### [WHAT IS BEING ASKED]
Beginning with the first line, please repeat the entries exactly and end on the line that contains "- Columns, in".

DATA UNDER STUDY Block Start

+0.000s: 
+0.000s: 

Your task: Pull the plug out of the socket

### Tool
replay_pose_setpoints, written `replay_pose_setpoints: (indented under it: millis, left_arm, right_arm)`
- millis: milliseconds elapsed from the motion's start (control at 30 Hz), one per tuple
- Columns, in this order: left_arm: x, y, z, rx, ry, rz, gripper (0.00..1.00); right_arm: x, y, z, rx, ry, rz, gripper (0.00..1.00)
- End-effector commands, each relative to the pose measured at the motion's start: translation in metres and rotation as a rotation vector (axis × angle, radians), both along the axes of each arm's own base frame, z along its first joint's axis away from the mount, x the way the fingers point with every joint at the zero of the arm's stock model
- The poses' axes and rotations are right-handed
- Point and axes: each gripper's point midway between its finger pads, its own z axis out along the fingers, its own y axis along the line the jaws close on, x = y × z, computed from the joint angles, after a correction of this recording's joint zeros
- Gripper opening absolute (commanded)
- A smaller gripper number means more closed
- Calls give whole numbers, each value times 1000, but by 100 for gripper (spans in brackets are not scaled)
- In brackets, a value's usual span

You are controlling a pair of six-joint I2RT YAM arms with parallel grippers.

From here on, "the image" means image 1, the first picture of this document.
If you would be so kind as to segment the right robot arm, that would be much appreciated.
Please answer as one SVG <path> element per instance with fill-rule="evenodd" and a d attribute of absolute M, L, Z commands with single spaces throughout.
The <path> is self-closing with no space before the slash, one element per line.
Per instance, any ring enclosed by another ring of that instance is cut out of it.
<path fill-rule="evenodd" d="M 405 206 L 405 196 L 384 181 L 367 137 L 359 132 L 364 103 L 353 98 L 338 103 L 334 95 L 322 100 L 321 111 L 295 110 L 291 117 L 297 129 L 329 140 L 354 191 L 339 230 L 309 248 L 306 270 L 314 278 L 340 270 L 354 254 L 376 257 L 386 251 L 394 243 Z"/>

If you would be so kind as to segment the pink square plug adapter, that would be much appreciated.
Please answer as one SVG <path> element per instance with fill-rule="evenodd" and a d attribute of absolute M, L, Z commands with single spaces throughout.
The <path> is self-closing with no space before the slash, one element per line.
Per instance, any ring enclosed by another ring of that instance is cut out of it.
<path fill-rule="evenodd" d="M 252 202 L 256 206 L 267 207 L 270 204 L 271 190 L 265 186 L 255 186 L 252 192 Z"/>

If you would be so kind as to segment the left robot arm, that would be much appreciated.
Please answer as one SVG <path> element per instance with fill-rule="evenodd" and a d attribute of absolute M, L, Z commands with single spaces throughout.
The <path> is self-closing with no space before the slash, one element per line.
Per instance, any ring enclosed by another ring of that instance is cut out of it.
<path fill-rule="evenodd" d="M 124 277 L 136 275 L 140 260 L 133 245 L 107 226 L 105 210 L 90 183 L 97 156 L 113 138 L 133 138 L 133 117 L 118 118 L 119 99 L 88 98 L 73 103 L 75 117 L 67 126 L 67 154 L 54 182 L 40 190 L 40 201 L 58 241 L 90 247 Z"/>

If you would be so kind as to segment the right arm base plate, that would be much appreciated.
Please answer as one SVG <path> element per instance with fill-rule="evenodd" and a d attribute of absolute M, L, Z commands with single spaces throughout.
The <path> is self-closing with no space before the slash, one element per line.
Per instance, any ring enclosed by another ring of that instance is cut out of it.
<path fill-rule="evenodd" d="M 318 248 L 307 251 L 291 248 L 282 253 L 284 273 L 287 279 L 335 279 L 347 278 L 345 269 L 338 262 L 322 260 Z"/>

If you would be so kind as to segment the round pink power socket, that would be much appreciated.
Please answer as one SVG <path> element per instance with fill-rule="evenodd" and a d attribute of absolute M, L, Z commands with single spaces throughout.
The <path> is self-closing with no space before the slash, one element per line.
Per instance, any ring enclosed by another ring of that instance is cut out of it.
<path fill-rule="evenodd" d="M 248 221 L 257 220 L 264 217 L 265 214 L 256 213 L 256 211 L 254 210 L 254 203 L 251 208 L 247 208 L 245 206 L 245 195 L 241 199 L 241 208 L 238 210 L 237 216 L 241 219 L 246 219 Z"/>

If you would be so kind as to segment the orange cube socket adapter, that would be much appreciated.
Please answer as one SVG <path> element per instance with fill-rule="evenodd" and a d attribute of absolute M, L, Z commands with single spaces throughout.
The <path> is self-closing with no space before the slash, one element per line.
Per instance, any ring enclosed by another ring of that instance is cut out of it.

DATA UNDER STUDY Block End

### [TASK RESULT]
+0.000s: 
+0.000s: 

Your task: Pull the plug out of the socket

### Tool
replay_pose_setpoints, written `replay_pose_setpoints: (indented under it: millis, left_arm, right_arm)`
- millis: milliseconds elapsed from the motion's start (control at 30 Hz), one per tuple
- Columns, in this order: left_arm: x, y, z, rx, ry, rz, gripper (0.00..1.00); right_arm: x, y, z, rx, ry, rz, gripper (0.00..1.00)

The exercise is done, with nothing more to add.